EXERCISE OBJECTIVE: From the line with "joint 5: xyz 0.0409" to the line with "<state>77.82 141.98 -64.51", retype every line exactly, including those two, and leave out the rest of the data below.

Saved data entries
»»

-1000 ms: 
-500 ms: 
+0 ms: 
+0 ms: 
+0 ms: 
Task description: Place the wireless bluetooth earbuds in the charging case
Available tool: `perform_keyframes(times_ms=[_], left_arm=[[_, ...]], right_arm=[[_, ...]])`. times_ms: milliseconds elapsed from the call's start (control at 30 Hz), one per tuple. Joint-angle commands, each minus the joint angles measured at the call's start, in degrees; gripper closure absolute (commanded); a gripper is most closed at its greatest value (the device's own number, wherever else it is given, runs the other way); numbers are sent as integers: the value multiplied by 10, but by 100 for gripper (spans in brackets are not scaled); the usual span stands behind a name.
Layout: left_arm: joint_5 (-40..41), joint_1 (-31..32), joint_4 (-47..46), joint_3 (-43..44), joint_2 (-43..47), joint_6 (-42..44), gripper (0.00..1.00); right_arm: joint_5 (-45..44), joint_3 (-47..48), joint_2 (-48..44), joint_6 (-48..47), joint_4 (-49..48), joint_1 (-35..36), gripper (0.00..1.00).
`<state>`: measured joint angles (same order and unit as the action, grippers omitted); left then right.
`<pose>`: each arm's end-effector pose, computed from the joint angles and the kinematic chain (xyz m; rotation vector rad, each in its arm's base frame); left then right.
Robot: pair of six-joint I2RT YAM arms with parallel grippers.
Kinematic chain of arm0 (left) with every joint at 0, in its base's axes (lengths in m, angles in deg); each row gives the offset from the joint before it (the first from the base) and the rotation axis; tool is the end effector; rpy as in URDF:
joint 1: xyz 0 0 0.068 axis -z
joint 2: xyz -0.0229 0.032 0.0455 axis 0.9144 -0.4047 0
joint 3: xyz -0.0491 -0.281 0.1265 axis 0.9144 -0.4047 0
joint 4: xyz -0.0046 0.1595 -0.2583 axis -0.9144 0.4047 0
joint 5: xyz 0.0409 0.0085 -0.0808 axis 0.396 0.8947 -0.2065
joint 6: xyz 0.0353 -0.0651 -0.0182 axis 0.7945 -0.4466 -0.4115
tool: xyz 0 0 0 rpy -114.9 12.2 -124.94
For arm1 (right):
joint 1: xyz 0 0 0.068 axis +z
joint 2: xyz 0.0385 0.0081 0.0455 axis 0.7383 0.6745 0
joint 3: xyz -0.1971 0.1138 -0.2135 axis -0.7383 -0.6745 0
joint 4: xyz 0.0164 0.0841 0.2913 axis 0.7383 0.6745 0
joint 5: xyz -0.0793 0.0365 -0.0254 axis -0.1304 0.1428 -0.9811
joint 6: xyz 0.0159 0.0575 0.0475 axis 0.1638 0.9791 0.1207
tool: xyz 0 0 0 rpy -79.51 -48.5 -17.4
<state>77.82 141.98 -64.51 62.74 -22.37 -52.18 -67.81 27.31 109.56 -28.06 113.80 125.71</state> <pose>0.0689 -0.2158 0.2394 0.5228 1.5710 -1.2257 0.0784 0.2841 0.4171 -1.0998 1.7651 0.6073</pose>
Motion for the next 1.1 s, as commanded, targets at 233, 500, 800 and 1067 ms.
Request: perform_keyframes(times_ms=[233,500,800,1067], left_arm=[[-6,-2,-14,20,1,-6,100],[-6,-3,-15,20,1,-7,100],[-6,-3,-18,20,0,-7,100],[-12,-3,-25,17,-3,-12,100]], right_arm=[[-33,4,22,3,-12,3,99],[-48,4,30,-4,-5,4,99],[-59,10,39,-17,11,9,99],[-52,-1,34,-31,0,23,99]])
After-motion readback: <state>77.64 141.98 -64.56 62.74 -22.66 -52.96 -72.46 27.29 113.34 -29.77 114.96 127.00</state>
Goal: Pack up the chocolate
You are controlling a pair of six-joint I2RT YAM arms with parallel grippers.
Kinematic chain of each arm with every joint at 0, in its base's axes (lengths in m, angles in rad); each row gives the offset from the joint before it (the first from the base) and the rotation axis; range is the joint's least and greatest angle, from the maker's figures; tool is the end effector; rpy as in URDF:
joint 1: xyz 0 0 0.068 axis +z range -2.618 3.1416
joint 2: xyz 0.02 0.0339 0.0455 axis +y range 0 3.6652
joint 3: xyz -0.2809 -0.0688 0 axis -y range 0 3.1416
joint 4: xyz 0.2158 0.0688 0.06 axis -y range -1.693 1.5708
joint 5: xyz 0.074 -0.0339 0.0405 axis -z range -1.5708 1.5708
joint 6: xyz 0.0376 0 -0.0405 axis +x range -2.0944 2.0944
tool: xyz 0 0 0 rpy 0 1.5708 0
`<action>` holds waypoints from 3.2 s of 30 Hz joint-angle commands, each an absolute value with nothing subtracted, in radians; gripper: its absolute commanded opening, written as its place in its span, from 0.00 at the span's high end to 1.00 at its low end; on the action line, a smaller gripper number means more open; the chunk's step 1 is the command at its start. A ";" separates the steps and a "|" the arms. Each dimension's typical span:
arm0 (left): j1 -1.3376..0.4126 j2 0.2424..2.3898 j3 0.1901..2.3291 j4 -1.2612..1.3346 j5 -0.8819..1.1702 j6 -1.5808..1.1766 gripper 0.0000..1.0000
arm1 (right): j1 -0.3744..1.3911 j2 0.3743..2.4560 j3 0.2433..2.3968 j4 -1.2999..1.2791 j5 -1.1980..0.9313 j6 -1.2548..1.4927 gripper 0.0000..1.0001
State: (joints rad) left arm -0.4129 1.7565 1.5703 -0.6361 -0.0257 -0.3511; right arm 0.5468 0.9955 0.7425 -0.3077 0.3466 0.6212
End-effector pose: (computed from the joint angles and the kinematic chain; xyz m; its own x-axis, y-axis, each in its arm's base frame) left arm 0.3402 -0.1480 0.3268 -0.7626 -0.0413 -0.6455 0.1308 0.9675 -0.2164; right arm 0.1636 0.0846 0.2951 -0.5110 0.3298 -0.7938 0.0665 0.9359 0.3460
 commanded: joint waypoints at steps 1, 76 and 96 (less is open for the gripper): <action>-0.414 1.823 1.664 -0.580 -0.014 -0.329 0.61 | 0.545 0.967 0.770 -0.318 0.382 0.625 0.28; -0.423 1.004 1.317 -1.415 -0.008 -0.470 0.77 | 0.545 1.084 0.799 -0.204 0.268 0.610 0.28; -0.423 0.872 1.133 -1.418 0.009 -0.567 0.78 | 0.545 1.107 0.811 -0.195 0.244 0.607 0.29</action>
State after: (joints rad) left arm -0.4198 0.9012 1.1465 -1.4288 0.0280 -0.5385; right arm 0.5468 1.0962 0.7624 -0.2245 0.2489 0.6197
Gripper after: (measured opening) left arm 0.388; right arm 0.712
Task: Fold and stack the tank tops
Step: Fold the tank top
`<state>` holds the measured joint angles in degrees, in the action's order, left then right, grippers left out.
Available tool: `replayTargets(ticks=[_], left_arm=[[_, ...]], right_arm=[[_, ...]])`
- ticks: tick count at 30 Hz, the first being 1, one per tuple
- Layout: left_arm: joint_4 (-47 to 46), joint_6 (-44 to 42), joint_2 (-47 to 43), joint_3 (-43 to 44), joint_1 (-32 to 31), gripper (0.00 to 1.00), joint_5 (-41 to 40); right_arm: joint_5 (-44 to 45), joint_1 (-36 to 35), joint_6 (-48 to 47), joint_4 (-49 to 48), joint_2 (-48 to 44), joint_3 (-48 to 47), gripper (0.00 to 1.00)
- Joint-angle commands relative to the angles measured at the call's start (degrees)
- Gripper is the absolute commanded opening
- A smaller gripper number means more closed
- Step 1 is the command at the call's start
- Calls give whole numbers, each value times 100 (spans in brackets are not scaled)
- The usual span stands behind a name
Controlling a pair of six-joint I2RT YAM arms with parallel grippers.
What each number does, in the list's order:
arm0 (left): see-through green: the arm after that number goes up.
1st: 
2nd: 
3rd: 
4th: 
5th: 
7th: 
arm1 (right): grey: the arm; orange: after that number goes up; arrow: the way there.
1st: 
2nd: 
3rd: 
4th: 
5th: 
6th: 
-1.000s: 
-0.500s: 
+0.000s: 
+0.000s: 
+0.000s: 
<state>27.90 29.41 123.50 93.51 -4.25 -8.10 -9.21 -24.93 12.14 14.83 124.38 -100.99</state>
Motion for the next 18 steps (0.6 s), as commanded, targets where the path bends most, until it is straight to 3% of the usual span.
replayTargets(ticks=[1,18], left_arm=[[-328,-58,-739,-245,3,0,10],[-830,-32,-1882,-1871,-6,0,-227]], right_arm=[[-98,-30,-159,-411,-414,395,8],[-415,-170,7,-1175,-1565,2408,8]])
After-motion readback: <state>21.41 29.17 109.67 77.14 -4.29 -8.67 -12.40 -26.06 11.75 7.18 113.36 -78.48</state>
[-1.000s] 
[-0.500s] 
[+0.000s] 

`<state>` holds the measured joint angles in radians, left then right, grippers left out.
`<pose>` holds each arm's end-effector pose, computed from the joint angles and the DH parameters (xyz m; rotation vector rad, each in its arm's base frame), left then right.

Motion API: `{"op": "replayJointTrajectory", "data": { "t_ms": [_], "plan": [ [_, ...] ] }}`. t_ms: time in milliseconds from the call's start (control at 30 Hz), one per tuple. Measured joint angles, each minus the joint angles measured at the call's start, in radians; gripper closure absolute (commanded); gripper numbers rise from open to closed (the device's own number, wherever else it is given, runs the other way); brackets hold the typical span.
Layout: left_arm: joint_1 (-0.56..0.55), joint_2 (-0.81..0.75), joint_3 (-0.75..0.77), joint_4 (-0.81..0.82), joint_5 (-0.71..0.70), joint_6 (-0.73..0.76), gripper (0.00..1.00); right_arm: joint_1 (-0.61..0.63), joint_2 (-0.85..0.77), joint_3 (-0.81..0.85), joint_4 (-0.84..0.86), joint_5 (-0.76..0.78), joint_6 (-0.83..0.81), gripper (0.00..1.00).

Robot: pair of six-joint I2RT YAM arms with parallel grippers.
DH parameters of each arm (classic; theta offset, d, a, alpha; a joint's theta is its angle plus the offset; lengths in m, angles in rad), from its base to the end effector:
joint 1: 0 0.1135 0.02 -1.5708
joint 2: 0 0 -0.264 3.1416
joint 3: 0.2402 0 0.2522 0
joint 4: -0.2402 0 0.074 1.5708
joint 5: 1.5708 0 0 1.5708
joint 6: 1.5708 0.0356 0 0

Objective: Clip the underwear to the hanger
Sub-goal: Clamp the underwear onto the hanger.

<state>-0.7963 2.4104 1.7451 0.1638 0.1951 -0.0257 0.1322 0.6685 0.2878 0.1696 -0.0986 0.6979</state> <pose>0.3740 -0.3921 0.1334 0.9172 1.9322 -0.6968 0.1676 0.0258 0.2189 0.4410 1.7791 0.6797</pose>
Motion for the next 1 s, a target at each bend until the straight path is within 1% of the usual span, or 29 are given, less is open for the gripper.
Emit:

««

TASK RESULT:
joint 5: xyz 0.0409 0.0085 -0.0808 axis 0.396 0.8947 -0.2065
joint 6: xyz 0.0353 -0.0651 -0.0182 axis 0.7945 -0.4466 -0.4115
tool: xyz 0 0 0 rpy -114.9 12.2 -124.94
For arm1 (right):
joint 1: xyz 0 0 0.068 axis +z
joint 2: xyz 0.0385 0.0081 0.0455 axis 0.7383 0.6745 0
joint 3: xyz -0.1971 0.1138 -0.2135 axis -0.7383 -0.6745 0
joint 4: xyz 0.0164 0.0841 0.2913 axis 0.7383 0.6745 0
joint 5: xyz -0.0793 0.0365 -0.0254 axis -0.1304 0.1428 -0.9811
joint 6: xyz 0.0159 0.0575 0.0475 axis 0.1638 0.9791 0.1207
tool: xyz 0 0 0 rpy -79.51 -48.5 -17.4
<state>77.82 141.98 -64.51 62.74 -22.37 -52.18 -67.81 27.31 109.56 -28.06 113.80 125.71</state> <pose>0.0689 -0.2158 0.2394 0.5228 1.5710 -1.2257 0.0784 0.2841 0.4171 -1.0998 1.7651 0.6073</pose>

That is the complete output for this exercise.